(Source records)
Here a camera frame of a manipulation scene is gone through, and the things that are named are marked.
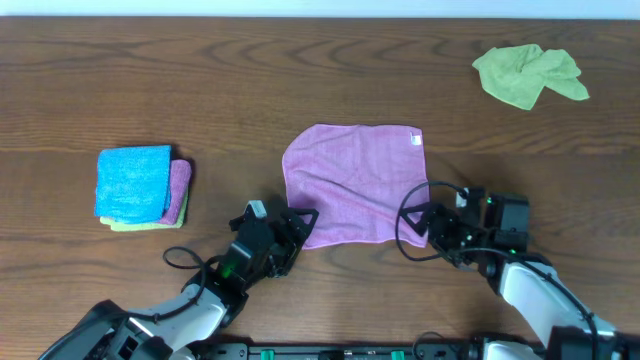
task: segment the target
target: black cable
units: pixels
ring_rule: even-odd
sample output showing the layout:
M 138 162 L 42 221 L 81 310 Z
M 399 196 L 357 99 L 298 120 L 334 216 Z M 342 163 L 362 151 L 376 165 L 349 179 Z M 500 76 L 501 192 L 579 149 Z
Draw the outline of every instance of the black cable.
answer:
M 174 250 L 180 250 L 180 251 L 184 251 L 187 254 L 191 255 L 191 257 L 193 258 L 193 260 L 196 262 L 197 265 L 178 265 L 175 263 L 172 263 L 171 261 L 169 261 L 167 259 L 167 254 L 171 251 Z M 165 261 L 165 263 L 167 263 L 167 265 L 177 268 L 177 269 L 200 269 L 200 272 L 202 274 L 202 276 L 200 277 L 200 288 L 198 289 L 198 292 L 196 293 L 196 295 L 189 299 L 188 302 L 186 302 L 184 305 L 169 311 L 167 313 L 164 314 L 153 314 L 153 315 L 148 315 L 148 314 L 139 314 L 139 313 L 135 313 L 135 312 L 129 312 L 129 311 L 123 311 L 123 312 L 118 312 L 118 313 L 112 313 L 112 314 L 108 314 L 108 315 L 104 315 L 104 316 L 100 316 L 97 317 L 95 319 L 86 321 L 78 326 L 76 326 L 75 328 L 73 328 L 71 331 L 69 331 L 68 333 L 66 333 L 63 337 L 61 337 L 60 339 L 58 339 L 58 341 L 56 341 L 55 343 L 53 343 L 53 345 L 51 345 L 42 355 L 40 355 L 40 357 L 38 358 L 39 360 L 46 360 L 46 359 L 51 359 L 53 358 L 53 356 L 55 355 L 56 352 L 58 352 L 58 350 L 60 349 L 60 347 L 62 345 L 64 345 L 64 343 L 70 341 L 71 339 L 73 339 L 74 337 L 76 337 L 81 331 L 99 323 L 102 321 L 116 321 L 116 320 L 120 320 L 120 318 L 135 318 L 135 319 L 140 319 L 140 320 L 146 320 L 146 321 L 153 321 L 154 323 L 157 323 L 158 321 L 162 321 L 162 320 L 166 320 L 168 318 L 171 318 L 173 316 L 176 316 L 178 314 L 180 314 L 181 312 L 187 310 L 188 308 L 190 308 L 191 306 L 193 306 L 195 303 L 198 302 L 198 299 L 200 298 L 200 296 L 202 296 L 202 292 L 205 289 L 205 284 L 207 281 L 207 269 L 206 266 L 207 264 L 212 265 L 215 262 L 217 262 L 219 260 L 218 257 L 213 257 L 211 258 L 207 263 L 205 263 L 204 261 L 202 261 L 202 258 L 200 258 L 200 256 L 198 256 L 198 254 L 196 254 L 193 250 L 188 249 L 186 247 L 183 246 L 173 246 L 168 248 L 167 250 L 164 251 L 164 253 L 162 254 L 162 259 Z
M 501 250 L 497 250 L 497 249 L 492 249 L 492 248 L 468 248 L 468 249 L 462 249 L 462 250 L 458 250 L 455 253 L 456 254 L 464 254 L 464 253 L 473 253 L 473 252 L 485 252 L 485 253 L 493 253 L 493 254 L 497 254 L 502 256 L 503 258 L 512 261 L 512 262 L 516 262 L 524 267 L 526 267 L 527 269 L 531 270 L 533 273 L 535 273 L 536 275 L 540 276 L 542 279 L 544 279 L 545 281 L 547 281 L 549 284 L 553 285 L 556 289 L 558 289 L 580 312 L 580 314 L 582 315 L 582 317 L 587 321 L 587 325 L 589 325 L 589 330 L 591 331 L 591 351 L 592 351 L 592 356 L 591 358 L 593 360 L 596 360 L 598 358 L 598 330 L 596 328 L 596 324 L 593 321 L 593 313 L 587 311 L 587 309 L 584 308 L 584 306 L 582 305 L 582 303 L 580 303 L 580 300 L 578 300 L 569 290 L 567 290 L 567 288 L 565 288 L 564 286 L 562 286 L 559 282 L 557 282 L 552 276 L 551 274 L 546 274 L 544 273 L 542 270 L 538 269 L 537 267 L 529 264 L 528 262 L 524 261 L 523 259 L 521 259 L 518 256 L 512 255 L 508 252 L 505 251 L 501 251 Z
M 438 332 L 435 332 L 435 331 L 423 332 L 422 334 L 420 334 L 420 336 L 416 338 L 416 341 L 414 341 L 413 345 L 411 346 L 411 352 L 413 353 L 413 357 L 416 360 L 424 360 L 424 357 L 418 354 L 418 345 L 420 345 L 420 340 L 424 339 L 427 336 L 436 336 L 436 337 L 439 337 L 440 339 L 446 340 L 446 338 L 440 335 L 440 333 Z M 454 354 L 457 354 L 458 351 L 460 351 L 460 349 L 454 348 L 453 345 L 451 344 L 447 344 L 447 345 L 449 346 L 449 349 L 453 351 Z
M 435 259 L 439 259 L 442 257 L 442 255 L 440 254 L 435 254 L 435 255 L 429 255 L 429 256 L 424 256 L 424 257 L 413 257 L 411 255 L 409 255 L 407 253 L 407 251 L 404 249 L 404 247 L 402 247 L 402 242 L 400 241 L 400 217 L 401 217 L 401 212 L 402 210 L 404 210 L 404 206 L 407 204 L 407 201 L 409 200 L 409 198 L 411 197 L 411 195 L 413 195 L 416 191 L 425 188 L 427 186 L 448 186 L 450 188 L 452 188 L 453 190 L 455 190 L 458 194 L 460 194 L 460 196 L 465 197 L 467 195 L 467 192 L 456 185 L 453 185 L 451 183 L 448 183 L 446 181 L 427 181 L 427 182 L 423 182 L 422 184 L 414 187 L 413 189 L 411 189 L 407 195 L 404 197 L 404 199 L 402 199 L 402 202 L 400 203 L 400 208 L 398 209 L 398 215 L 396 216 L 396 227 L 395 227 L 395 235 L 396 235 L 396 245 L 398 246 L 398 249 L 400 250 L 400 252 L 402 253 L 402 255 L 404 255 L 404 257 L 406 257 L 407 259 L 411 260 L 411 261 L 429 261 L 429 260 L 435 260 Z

==

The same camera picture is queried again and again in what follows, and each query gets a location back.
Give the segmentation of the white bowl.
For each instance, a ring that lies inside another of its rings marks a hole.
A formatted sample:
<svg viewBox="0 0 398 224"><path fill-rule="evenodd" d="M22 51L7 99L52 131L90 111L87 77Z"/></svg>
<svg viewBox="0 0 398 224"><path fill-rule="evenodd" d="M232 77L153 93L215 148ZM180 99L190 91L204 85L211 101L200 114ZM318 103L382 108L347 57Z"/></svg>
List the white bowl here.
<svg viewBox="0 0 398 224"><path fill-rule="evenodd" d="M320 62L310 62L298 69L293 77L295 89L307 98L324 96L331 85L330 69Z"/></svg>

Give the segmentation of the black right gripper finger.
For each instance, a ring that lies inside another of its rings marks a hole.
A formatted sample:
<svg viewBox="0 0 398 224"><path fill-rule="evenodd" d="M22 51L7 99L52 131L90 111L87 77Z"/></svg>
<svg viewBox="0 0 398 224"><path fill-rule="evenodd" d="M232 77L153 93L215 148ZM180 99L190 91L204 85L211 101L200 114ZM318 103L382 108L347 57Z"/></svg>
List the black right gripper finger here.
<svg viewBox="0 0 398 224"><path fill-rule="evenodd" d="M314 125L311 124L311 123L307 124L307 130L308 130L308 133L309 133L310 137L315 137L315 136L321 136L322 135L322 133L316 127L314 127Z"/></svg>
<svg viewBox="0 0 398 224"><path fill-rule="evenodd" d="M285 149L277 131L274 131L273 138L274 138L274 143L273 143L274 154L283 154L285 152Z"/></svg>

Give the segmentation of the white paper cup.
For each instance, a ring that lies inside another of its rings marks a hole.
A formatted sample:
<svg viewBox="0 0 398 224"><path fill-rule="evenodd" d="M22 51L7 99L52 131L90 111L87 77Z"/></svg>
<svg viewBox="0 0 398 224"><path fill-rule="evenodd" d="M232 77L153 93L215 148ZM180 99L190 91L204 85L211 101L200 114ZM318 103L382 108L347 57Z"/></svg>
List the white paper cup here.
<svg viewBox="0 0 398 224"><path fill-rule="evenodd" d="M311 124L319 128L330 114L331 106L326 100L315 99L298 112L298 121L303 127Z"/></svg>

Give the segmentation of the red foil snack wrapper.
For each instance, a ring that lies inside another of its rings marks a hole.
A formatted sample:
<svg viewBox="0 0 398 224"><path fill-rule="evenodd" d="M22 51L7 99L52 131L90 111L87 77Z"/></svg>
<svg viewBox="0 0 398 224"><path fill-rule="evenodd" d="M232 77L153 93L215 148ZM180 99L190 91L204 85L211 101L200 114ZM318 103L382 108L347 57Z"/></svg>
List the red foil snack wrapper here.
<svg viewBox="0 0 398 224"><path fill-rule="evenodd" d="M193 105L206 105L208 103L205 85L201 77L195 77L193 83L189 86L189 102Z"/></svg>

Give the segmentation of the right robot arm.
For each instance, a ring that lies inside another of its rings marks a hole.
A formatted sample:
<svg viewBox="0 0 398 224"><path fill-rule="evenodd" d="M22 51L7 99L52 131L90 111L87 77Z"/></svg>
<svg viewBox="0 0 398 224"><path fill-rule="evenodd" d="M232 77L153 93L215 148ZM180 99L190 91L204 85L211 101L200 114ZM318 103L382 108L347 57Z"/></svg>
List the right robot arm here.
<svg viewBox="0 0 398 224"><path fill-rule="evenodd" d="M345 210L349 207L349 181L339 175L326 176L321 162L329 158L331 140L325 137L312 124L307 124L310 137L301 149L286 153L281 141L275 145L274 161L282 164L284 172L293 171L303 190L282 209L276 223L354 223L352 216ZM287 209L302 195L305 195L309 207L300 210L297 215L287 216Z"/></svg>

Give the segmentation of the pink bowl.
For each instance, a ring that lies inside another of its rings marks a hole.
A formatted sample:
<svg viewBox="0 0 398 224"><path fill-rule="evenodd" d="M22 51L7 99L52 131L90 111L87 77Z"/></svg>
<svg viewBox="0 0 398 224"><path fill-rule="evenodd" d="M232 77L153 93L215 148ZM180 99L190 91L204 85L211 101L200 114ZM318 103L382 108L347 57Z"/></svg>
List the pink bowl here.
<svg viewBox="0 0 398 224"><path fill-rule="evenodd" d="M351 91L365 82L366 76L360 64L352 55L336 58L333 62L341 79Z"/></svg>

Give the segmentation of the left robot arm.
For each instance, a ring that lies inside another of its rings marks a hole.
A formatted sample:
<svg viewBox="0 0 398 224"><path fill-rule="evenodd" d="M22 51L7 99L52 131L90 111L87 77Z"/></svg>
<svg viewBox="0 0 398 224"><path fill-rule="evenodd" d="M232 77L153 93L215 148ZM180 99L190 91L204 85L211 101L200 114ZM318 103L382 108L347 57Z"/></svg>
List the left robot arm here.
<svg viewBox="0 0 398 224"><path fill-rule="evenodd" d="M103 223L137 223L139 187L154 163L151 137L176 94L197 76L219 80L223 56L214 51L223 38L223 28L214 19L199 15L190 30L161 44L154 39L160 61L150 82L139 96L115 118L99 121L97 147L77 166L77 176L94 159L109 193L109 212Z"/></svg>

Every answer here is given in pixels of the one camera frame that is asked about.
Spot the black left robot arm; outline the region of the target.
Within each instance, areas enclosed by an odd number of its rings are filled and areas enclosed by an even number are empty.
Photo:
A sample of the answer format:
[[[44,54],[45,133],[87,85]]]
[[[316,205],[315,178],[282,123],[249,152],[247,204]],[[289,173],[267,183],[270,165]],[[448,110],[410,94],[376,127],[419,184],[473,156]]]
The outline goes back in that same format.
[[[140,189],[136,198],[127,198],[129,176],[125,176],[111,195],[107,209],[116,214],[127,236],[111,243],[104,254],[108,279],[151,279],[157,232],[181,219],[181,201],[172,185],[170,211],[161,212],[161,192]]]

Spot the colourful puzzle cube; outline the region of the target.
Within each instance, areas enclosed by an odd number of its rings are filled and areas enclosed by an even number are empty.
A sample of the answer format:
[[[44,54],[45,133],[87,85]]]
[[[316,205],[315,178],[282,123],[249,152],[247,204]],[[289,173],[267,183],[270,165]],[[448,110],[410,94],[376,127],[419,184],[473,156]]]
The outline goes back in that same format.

- _Task item_: Filter the entries above down to the lines that contain "camera".

- _Solved exercise_:
Here a camera frame of a manipulation scene is gone through, and the things that are named are marked.
The same camera picture is queried again and again in what follows, and each query gets a location back.
Every answer here is given in pixels of the one camera frame that is asked about.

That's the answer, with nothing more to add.